> [Information supplied]

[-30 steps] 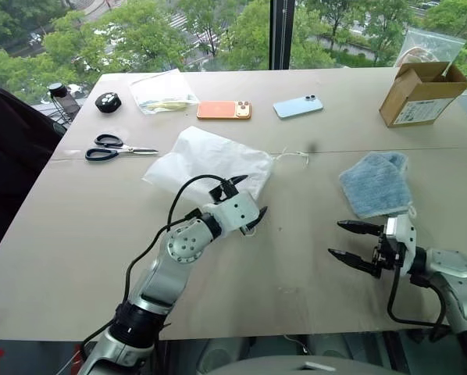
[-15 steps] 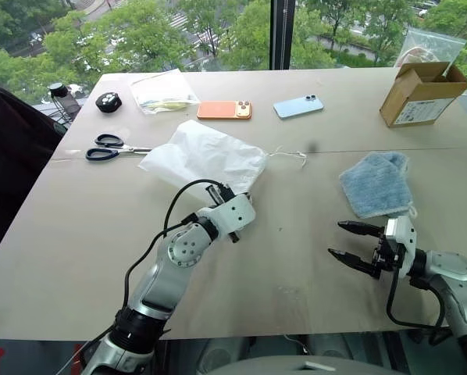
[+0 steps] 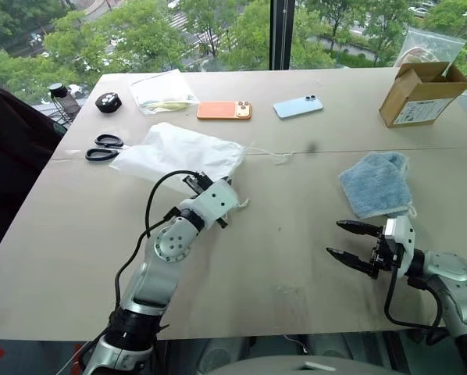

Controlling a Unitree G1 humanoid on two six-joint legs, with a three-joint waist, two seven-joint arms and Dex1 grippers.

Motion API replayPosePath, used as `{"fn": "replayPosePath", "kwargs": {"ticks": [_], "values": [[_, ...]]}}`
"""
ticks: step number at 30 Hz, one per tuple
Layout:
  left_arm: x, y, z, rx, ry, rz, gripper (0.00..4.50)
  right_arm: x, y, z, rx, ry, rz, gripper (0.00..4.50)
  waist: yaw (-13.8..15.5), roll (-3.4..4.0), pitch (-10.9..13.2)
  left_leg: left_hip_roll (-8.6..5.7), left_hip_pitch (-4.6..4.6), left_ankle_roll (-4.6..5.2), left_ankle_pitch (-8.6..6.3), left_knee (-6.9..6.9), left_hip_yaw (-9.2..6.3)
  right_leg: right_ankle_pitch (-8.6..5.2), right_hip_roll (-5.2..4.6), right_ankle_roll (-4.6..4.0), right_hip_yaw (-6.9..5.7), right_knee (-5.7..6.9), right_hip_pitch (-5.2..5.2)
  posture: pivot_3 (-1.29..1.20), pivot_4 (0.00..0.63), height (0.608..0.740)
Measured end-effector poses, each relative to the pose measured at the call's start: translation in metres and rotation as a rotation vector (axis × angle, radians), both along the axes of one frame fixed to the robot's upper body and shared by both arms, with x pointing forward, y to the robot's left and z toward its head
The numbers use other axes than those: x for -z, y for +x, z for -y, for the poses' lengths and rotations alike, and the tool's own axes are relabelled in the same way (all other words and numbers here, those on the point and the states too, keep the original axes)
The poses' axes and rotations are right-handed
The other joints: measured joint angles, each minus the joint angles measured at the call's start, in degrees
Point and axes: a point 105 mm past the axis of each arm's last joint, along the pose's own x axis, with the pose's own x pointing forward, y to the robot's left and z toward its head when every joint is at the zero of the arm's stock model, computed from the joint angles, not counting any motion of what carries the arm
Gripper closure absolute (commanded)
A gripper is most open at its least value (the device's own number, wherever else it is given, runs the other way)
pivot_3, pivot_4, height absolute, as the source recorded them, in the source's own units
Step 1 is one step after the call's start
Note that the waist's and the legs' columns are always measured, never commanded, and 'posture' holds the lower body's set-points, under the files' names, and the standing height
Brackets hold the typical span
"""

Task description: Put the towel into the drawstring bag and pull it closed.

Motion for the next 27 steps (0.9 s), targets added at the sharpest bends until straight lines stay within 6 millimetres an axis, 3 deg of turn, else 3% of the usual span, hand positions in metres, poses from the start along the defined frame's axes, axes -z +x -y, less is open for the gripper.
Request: {"fn": "replayPosePath", "kwargs": {"ticks": [3,7,8,13,27], "values": [[0.004,-0.003,-0.008,-0.014,0.062,0.008,1.94,0.001,0.000,0.000,0.002,0.000,-0.001,0.79,0.17,-0.01,0.01,0.00,-0.01,0.00,0.00,0.00,-0.02,0.00,0.00,0.00,-0.02,0.01,0.00,0.00,0.150,0.740],[0.000,0.005,-0.017,-0.053,0.169,0.067,0.16,0.001,0.000,0.001,0.002,0.000,-0.002,0.79,0.43,-0.01,0.00,-0.01,0.00,0.01,0.00,0.03,-0.02,0.01,0.00,0.02,-0.02,0.01,0.05,0.00,0.150,0.740],[-0.001,0.006,-0.015,-0.051,0.176,0.070,0.04,0.001,0.000,0.001,0.002,0.000,-0.002,0.79,0.40,-0.01,0.00,-0.01,0.00,0.01,0.00,0.03,-0.02,0.01,0.00,0.02,-0.02,0.00,0.05,0.00,0.150,0.740],[0.000,0.012,-0.007,-0.060,0.201,0.064,0.04,0.001,0.000,0.001,0.002,-0.001,-0.002,0.79,0.10,0.00,0.00,-0.01,-0.01,0.00,0.00,0.03,-0.01,0.02,0.00,0.02,-0.03,0.02,0.01,0.00,0.150,0.740],[-0.001,0.017,-0.026,-0.285,0.169,0.043,0.04,0.002,-0.001,0.001,0.003,-0.004,0.001,0.79,0.09,-0.01,0.01,-0.01,0.00,0.00,0.00,0.04,-0.01,0.02,0.00,0.03,-0.02,0.05,0.02,0.00,0.150,0.740]]}}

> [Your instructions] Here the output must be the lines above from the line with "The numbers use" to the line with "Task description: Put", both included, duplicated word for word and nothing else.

> [Answer box]
The numbers use other axes than those: x for -z, y for +x, z for -y, for the poses' lengths and rotations alike, and the tool's own axes are relabelled in the same way (all other words and numbers here, those on the point and the states too, keep the original axes)
The poses' axes and rotations are right-handed
The other joints: measured joint angles, each minus the joint angles measured at the call's start, in degrees
Point and axes: a point 105 mm past the axis of each arm's last joint, along the pose's own x axis, with the pose's own x pointing forward, y to the robot's left and z toward its head when every joint is at the zero of the arm's stock model, computed from the joint angles, not counting any motion of what carries the arm
Gripper closure absolute (commanded)
A gripper is most open at its least value (the device's own number, wherever else it is given, runs the other way)
pivot_3, pivot_4, height absolute, as the source recorded them, in the source's own units
Step 1 is one step after the call's start
Note that the waist's and the legs' columns are always measured, never commanded, and 'posture' holds the lower body's set-points, under the files' names, and the standing height
Brackets hold the typical span
"""

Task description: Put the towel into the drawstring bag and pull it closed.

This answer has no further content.